=== PROVIDED DATA ===

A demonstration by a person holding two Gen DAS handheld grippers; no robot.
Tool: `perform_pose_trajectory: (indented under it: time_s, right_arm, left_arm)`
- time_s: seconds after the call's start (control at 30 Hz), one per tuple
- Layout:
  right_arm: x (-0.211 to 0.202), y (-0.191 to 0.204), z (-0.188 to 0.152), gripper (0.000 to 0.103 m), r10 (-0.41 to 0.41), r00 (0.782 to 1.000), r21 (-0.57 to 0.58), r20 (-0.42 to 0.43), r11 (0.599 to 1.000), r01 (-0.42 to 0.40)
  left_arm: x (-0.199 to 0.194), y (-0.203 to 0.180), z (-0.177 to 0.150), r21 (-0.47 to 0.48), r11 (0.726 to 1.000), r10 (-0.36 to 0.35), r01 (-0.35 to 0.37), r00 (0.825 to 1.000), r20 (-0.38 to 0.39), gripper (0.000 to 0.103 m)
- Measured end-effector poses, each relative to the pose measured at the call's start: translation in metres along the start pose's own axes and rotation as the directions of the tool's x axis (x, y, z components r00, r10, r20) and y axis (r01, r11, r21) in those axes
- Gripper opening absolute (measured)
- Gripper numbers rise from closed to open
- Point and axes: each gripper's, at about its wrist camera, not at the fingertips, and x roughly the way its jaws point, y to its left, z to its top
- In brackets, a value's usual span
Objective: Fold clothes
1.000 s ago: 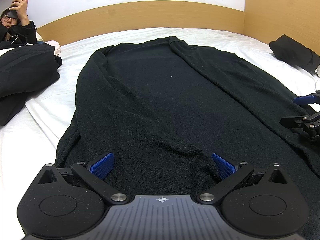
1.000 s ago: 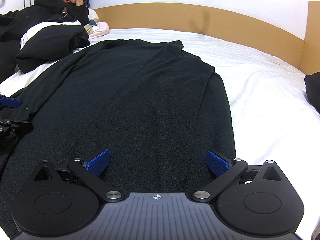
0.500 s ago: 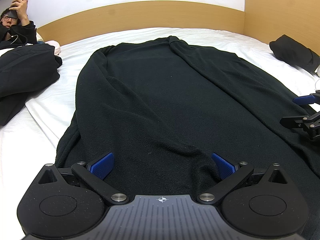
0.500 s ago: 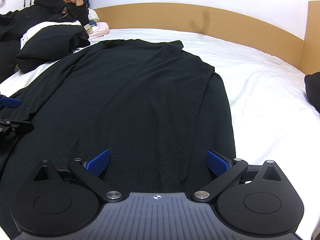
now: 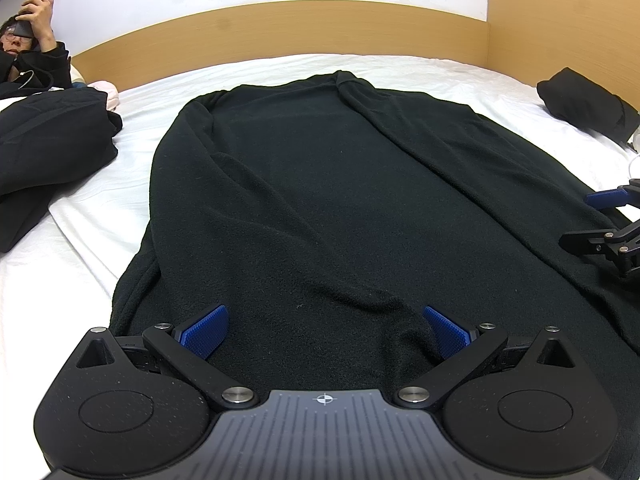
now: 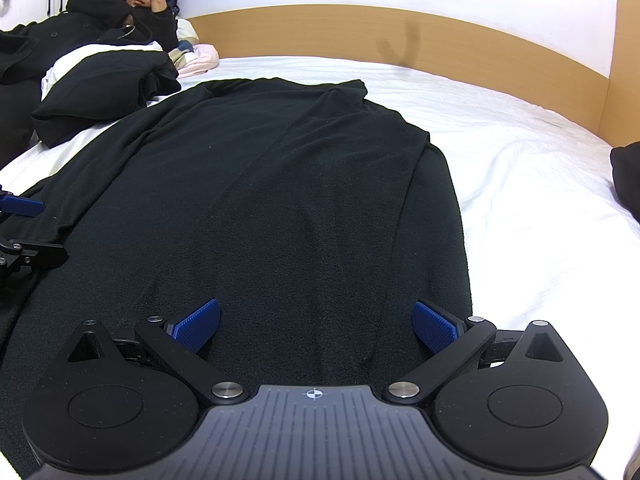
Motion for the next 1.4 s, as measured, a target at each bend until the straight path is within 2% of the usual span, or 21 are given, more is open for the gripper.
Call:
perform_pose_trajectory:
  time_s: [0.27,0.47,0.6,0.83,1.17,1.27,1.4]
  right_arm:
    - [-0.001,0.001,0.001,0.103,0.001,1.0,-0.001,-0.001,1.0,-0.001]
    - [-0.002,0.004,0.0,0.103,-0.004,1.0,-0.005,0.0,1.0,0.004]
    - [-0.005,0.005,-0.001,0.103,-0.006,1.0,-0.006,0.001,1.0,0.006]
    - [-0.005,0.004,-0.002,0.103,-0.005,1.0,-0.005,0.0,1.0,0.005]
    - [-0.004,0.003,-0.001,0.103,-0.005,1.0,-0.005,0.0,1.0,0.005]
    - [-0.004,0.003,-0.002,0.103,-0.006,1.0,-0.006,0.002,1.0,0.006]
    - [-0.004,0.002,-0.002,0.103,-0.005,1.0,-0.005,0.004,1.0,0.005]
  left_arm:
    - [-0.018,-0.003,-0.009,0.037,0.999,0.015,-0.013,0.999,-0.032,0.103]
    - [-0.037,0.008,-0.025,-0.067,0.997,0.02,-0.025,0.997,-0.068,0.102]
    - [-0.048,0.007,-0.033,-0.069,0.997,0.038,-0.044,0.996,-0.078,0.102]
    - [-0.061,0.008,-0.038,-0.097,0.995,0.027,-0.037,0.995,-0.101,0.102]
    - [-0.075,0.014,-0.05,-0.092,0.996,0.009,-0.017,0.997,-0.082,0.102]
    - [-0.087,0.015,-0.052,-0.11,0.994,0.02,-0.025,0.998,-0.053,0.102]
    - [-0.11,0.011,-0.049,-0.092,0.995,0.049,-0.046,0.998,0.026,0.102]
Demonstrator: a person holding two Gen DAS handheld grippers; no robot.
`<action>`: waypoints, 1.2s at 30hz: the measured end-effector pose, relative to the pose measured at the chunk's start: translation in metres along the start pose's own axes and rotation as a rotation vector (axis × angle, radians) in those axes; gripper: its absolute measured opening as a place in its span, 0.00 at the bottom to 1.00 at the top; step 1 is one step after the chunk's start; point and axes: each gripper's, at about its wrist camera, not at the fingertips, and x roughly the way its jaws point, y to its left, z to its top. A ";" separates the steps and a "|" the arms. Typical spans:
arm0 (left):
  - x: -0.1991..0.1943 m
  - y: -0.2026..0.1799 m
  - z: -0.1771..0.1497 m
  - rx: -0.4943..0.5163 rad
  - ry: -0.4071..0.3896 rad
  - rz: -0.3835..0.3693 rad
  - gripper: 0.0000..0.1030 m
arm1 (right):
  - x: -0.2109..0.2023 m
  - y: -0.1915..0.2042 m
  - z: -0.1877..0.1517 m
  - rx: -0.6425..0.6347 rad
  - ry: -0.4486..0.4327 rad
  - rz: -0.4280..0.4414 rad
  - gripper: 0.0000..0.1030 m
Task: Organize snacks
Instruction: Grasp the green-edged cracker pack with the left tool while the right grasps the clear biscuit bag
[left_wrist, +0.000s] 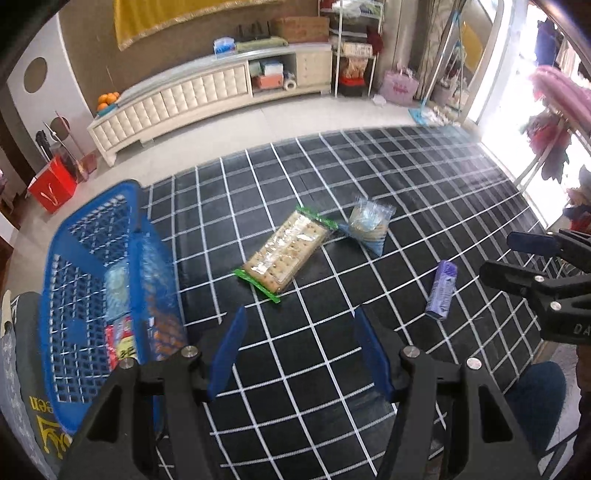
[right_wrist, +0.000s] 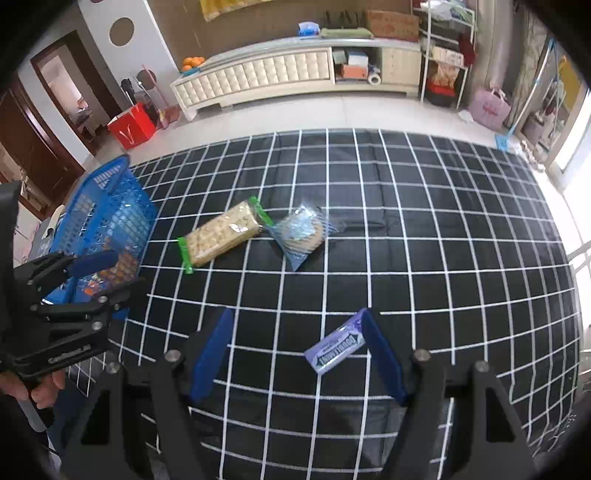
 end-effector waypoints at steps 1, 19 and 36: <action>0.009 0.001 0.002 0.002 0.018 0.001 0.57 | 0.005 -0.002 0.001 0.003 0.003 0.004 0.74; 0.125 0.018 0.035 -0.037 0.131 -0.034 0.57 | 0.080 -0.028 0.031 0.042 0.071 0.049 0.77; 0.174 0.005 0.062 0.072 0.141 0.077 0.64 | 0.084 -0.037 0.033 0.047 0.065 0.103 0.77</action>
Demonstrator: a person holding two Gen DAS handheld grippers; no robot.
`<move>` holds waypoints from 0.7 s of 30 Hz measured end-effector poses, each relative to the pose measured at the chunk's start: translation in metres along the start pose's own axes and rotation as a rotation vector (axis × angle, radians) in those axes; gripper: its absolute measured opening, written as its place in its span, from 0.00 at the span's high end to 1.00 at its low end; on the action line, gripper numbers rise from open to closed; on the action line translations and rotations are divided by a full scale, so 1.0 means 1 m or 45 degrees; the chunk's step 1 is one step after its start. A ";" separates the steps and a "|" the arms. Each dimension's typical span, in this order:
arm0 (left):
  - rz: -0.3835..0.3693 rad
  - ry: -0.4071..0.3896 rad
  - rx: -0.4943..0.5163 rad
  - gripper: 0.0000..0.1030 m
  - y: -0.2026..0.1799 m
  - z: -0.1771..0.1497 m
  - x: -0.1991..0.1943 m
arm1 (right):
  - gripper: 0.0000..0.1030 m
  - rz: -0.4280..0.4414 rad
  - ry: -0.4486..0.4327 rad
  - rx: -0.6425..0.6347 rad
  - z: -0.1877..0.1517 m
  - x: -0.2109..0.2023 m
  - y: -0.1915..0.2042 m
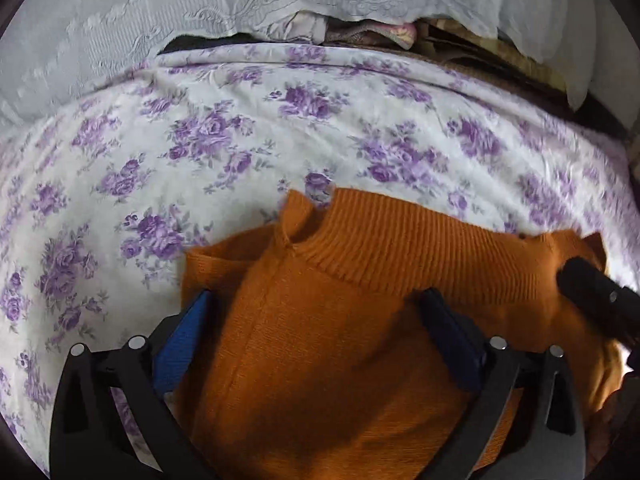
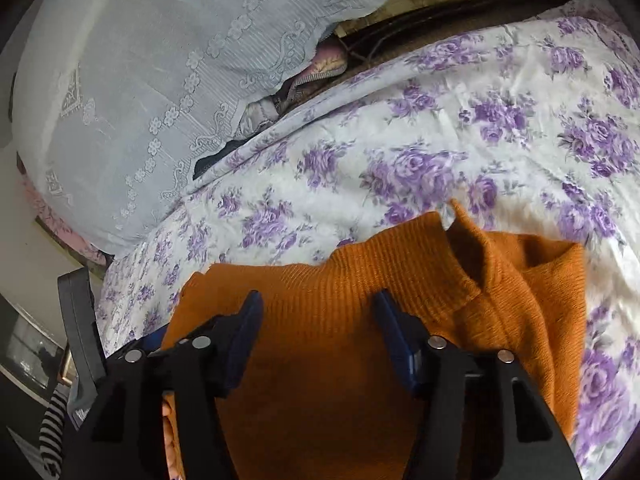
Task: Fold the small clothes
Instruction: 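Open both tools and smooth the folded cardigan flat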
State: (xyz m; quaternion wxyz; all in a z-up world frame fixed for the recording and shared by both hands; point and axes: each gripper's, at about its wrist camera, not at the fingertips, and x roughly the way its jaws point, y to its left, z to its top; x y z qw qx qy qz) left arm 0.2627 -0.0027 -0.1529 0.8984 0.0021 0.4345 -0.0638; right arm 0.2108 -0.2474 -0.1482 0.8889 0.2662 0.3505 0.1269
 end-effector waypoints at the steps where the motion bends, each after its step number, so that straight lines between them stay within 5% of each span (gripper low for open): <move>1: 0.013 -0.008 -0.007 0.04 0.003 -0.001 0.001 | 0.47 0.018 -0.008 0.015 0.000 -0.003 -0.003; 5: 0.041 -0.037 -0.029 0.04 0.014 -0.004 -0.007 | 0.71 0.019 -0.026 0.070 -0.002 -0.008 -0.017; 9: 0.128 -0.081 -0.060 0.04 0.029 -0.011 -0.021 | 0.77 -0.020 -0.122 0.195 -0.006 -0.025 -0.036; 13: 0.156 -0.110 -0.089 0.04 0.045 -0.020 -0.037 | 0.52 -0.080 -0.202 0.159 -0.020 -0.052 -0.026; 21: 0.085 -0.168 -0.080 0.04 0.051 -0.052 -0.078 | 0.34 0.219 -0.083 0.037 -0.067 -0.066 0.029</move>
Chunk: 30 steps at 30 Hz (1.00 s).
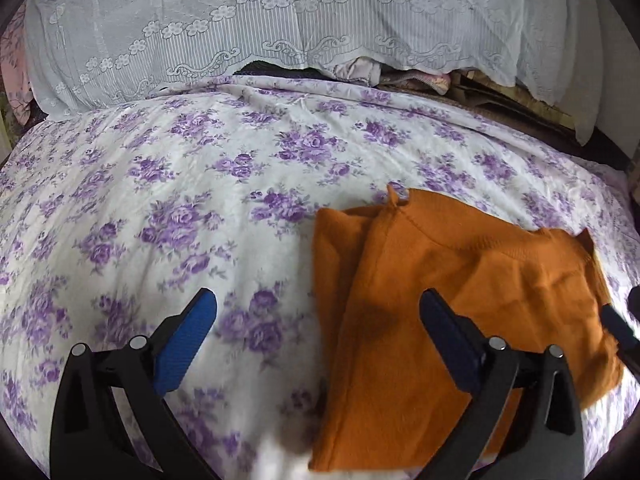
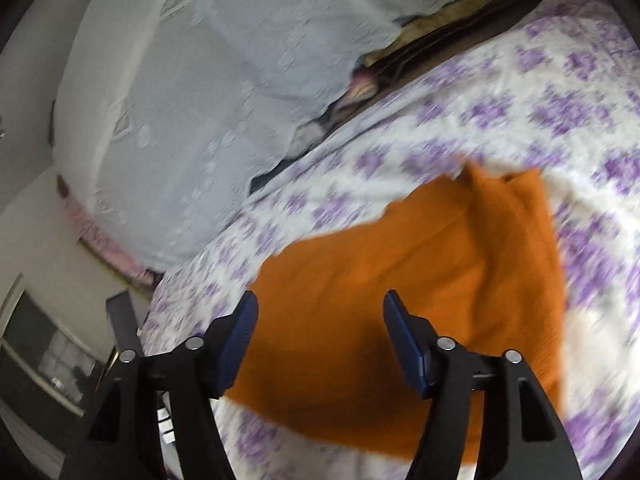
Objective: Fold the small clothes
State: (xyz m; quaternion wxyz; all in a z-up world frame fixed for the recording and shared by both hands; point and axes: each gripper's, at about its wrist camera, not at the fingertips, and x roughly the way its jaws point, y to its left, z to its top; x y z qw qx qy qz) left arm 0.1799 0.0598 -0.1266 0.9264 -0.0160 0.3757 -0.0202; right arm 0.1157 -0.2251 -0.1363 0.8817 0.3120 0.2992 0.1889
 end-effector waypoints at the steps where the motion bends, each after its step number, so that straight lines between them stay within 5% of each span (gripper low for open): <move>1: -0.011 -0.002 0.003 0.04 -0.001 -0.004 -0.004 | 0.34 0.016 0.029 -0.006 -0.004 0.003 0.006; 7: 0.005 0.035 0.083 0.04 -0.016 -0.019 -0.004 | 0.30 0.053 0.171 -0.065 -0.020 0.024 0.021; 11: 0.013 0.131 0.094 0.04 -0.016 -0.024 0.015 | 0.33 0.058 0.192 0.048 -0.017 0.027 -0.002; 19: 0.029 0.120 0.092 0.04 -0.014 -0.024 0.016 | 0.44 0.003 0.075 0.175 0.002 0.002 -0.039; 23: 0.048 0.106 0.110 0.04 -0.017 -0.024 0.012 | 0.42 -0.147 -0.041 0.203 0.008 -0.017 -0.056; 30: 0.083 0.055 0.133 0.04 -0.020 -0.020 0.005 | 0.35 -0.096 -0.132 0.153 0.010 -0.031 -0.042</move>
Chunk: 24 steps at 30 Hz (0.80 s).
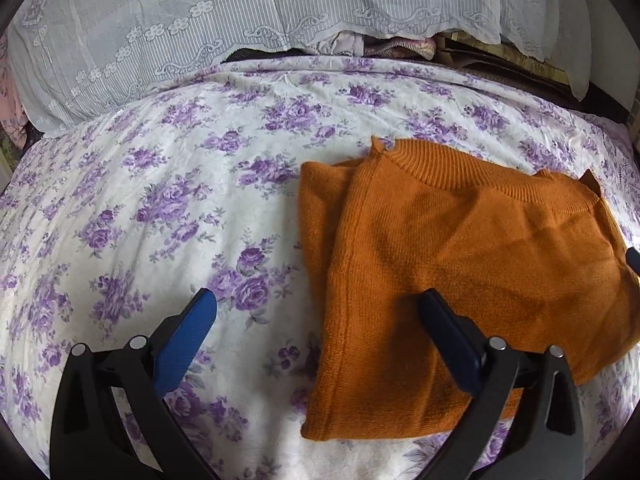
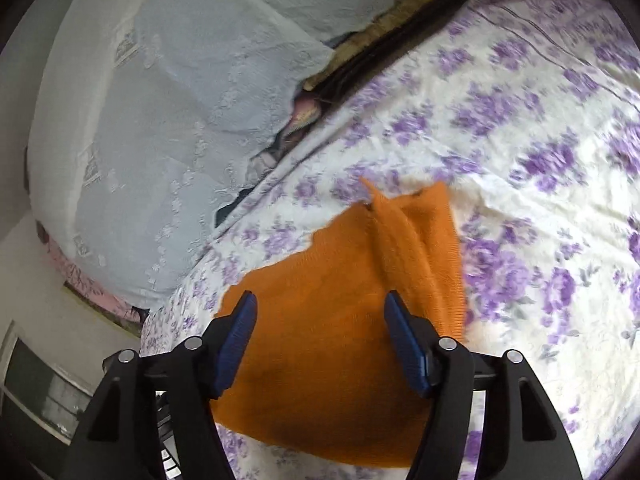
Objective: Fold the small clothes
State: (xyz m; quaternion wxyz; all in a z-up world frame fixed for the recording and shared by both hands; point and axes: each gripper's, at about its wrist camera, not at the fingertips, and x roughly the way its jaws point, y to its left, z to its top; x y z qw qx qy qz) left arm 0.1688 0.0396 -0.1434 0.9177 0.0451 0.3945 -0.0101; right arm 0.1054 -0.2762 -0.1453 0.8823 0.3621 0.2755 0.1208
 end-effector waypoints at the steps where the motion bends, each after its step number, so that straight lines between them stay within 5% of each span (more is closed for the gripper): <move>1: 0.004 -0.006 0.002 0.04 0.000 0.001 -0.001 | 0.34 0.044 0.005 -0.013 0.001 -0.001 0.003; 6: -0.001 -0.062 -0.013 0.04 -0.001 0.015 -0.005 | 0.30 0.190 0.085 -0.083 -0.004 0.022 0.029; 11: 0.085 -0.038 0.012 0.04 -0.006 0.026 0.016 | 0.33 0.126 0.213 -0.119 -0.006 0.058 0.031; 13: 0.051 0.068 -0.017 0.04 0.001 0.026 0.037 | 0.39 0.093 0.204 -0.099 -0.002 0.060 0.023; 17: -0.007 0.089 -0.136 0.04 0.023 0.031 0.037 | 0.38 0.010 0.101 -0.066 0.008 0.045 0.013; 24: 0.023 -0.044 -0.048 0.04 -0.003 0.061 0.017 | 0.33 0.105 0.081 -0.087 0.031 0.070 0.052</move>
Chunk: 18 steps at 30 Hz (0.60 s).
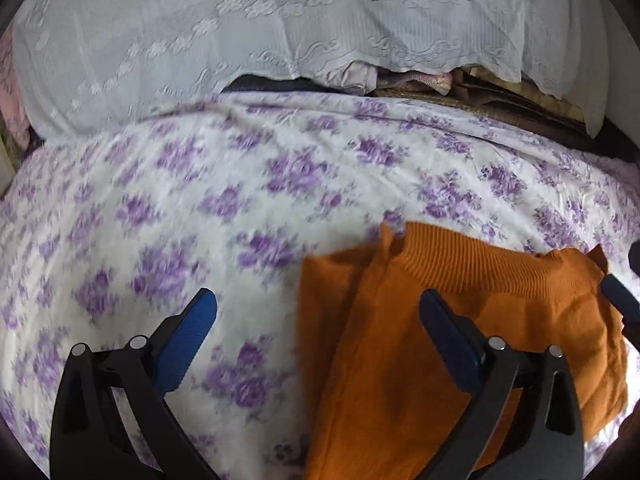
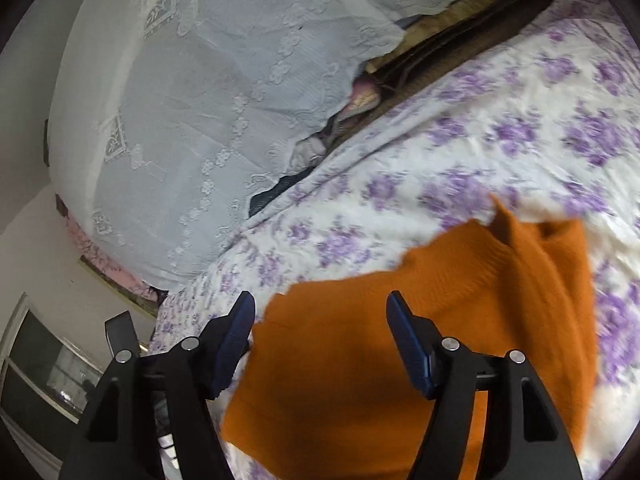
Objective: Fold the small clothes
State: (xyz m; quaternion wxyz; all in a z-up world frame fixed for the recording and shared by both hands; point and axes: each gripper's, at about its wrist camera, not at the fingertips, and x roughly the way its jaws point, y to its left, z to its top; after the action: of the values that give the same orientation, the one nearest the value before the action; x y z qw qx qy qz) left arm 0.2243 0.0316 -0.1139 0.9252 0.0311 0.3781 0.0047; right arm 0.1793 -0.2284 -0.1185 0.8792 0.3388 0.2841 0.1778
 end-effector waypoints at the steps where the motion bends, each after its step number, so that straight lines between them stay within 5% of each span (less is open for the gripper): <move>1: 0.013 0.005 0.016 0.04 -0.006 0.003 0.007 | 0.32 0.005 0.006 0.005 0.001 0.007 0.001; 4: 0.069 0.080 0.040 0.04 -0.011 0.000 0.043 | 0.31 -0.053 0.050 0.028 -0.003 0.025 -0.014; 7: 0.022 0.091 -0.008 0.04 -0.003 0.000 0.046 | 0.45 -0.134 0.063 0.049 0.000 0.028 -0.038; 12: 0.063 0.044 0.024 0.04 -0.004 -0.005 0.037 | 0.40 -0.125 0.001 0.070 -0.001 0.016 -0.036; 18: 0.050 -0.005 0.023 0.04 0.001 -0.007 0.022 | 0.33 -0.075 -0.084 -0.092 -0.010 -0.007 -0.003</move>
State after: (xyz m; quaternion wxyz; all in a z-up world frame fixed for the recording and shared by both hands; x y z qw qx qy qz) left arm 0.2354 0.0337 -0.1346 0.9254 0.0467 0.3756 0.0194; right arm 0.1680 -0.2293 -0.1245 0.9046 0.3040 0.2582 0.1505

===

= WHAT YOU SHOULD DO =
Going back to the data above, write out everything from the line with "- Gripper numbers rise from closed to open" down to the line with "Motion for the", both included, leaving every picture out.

= EXERCISE RESULT =
- Gripper numbers rise from closed to open
- Point and axes: each gripper's, at about its wrist camera, not at the fingertips, and x roughly the way its jaws point, y to its left, z to its top
- In brackets, a value's usual span
Objective: Fold clothes
1.000 s ago: 
1.000 s ago: 
0.500 s ago: 
0.500 s ago: 
now: 
now: 
Motion for the next 1.4 s, as measured, a target at each bend until the straight path is within 2% of the usual span, or 21 are given, more is open for the gripper.

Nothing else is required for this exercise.